The chokepoint represented by Silk’s ‘cloud-acceleration’ also opens the door to some real nightmare scenarios. One is that any collection of information about your browsing activity that’s held by a third-party is potentially open to attack. If Amazon does collect and store this data, they should regard it as being at least as confidential as payment information, and secure it accordingly. But corners get cut and perfect security looks increasingly like a pipedream. Sooner or later, some of that information is likely to leak. There’s also a risk of other information leakage. If Amazon does apply collaborative filtering to your web activity and use it to drive a recommendation engine, it’s not going to be long before they end up recommending pages that shouldn’t be public or URLs that insecurely encode user credentials (and yes, webmasters shouldn’t be putting credentials in URLs, and anything that you want to stay private should be behind access control - but, as I said, corners get cut).
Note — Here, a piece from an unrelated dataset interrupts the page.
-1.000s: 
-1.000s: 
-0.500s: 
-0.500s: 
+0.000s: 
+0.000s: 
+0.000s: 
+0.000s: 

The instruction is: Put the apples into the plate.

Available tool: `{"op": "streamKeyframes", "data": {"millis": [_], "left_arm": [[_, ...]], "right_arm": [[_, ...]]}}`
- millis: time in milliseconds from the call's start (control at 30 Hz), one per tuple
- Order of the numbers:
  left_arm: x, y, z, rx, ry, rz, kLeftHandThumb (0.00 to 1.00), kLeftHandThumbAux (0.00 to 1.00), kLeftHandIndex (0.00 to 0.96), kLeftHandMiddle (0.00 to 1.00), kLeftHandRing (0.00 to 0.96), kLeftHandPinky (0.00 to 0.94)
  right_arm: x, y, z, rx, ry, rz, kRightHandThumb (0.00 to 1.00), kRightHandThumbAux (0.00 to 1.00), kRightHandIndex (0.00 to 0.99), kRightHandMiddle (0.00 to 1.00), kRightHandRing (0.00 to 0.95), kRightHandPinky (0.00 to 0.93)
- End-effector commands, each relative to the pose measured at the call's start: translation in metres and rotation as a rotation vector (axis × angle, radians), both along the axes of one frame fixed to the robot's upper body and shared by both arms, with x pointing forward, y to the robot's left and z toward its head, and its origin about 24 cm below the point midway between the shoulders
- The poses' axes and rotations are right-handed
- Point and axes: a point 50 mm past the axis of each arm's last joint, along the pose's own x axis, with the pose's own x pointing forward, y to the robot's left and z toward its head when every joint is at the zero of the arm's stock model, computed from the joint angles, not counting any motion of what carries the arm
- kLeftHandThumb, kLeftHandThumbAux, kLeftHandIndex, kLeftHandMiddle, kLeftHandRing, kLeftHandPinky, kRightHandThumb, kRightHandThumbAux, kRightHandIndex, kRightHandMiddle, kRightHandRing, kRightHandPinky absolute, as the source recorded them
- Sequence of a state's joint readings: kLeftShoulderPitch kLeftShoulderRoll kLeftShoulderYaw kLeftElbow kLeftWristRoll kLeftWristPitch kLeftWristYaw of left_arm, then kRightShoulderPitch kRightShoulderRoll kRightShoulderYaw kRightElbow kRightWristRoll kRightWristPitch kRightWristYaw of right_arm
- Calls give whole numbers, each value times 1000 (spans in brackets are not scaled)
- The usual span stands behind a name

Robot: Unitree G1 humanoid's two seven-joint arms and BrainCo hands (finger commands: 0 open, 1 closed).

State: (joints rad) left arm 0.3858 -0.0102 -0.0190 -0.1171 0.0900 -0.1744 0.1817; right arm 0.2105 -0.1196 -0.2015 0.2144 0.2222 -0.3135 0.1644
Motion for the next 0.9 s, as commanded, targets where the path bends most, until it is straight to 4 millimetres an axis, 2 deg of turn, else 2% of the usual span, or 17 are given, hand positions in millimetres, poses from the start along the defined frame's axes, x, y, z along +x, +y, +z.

If Amazon wanted to be truly evil, there’s a lot more that they could do. Actual censorship and on-the-fly replacement or insertion of content or advertising are just two of the possibilities. Similarly, if Amazon’s security fails to hold up and someone gets access to their servers or executes a successful DNS spoof, third parties could make use of that single point of access to perform some of the same tricks.
For Amazon, ‘cloud-acceleration’ through EC2 offers some major new business opportunities. For users of their devices, it offers a small amount of convenience and some potentially significant new risks.